Esta primera forma de escuela nocturna representa la educación impartida a los adultos que trabajan. Las numerosas linternas de la escena simbolizan la llama o la lámpara del conocimiento y la promesa inherente a la educación de sacar a los estudiantes de la oscuridad y llevarlos a la luz. Las personas representadas en este cuadro representan a los antepasados de los estudiantes de Excelsior de hoy: adultos de todas las edades, veteranos y militares en activo, minorías étnicas, hombres y mujeres y, sobre todo, una enfermera que, portando un farol, evoca la imagen de Florence Nightingale. Dado que el Excelsior College tiene el mayor programa de enfermería del país, es apropiado que ella esté en primer plano.
Un baúl con el nombre "R.E. Bennett" inscrito en su costado se encuentra en el suelo, junto a la carreta del instructor (detalle abajo). Tantillo añadió este detalle en homenaje a un educador que ayudó a encender su interés por la historia. "Robert Bennett fue mi profesor de historia favorito, mi profesor favorito de todos los tiempos", explicó. El entusiasmo de Bennett por la historia dejó una impresión duradera en el artista. Y añadió: "Cuando usted entraba en su clase, usted no sabía cuál iba a ser la lección, pero usted sabía que iba a ser emocionante e interesante. Y siempre hacía que usted pensara en ello; intentaba llevar a usted al mundo de aquella época".

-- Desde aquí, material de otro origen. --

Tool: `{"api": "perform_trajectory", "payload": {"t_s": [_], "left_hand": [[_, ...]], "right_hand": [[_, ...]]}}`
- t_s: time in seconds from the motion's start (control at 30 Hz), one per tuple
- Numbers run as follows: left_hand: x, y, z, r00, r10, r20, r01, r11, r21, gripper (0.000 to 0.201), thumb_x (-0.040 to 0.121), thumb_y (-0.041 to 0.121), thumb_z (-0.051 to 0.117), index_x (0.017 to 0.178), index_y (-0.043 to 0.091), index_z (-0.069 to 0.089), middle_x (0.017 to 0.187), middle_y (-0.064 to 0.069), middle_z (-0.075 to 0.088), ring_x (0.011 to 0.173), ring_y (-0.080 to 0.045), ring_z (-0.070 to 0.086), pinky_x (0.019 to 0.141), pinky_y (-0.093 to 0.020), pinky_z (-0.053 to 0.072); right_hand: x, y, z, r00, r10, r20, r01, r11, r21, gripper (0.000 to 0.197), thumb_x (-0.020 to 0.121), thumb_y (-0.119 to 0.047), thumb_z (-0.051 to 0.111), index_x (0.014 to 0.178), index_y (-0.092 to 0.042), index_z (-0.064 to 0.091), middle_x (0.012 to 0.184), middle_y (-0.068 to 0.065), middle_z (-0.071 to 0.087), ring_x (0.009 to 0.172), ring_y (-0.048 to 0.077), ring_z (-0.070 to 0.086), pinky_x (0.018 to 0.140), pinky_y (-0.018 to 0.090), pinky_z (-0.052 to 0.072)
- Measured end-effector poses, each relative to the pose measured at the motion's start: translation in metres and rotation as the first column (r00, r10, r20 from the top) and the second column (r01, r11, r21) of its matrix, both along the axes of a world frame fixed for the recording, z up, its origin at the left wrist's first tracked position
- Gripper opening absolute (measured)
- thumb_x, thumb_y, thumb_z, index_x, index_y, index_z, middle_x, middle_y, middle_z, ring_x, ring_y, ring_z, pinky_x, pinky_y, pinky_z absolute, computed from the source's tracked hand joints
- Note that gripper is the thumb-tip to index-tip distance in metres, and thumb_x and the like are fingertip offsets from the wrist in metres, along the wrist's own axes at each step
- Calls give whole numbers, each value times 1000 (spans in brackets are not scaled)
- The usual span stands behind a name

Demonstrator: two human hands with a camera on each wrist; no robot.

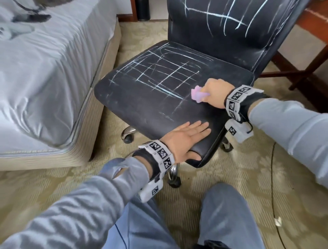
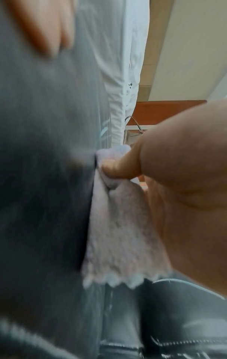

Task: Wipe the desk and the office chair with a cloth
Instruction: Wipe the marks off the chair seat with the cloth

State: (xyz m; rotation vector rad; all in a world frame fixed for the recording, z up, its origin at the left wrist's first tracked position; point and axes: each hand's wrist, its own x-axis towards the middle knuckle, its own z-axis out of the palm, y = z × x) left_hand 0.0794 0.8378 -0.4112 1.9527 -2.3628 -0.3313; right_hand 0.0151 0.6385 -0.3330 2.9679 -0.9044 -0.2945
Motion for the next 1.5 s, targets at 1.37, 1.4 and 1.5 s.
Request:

La obra, Keeping a Tradition Alive, ilustra las lecciones aprendidas en una época en la que la educación formal de adultos estadounidense estaba en sus inicios. La antorcha se ha ido pasando, desde el movimiento del American Lyceum hasta el Excelsior College y otros. Ahora que el Colegio celebra cuatro décadas de ofrecer oportunidades educativas a los adultos trabajadores, es importante no olvidar a quienes abrieron el camino, y gracias a la visión artística de Len Tantillo, siempre se recordará. ¿Qué espera Tantillo que la gente se lleve de esta obra? "La idea, en el nivel más básico, de que el deseo de aprender de la gente es universal y eterno. Si el deseo es lo suficientemente fuerte, usted'sacará tiempo para hacerlo".